C++ Logo

sg16

Advanced search

Re: [SG16] Structure of EBCDIC MBCS and wide EBCDIC

From: Jens Maurer <Jens.Maurer_at_[hidden]>
Date: Thu, 7 Oct 2021 09:21:40 +0200
On 07/10/2021 03.24, Hubert Tong via SG16 wrote:
> For information, since interest was expressed in today's meeting.
>
> Wide characters are mostly a C/C++ invention. For EBCDIC encodings that do not have multibyte characters, the wide encoding of a character consists of the unsigned char value of the character in a wchar_t.
>
> EBCDIC also has multibyte encodings. These are formed by pairing single-byte encodings and double-byte encodings. The unification of single-byte and double-byte encodings into a multibyte, stateful "narrow" encoding is achieved using shift-out/shift-in.
>
> The wide encoding of a character from a multibyte EBCDIC encoding is as described above for a character from the single-byte component encoding. For a character from the double-byte component encoding, the wide encoding of a character consists of the value obtained by using the first byte of the double-byte character as the upper 8 bits of a 16-bit value and the second byte as the lower 8 bits.

So, we have a situation similar to UTF-16 here, I guess:

The EBCDIC wide encoding uses 16-bit code units (integer values of
type wchar_t). I'm reading your text that "upper bits" means
"bits in the 16-bit integer", which would then be mapped to
the object representation in some hardware endianness-dependent
way.

Can you point to IANA entries that designate EBCDIC wide encodings?
(My guess is that the IANA entries designate multibyte shift-state
encodings, not wide encodings, so maybe we should invent a
recommendation what the derived naming convention should be.)

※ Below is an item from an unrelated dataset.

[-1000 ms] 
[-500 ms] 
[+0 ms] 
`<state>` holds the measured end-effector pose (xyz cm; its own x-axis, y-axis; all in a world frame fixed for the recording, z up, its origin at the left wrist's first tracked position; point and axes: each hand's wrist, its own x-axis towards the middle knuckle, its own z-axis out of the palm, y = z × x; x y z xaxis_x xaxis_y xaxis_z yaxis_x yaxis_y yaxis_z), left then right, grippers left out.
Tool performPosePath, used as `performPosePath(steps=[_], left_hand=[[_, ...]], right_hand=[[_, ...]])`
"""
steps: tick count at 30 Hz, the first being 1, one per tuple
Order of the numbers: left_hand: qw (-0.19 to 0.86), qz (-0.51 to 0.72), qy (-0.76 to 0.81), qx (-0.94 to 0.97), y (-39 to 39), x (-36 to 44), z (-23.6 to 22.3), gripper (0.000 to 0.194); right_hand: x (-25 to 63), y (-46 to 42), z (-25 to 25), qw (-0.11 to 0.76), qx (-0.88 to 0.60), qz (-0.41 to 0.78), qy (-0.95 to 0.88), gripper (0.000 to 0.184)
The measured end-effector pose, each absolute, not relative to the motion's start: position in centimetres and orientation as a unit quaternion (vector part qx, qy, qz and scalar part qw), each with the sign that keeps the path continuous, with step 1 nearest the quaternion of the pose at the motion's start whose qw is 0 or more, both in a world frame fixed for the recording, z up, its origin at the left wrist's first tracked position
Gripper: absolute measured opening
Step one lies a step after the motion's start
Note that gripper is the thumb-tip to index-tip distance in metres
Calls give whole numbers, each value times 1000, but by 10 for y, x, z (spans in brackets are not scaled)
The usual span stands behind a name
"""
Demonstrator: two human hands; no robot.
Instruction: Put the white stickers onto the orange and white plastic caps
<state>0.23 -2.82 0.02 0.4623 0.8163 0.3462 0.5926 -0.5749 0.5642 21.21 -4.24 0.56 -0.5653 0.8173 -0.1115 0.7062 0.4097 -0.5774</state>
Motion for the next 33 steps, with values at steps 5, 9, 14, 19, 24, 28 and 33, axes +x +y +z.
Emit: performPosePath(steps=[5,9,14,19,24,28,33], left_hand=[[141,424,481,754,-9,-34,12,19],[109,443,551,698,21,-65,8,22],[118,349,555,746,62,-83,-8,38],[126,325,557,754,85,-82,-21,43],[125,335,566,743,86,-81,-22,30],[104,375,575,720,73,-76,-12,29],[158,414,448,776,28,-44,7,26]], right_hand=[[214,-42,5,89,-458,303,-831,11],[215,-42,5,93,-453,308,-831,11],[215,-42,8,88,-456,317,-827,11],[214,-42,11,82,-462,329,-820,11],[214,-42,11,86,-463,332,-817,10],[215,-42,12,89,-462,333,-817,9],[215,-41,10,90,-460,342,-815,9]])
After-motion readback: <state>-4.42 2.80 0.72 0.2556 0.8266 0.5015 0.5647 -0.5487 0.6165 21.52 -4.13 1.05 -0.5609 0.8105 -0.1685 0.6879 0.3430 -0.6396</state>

We want UTF-16 in wchar_t to be represented by "UTF16" without LE/BE.
By analogy, we should want wide-EBCDIC to be represented by some
name that does not offer an opinion on hardware endianness.

Another question: What happens if wchar_t is 32-bits on a CHAR_BITS==8
platform and uses UTF-16, using two wchar_ts for some code points?
If we go for the "object representation iconv-compatible" model,
we can't say this is is UTF-16, because the object representation
has stray 0 bytes.

So, it seems our implementation recommendations need to somehow
express that "UTF16" can only be returned if sizeof(wchar_t) == 2.
But it seems very plausible to also return "UTF16" if CHAR_BITS == 16
and sizeof(wchar_t) == 1.

We're not yet at the bottom of this, sorry.

Jens

Received on 2021-10-07 02:21:45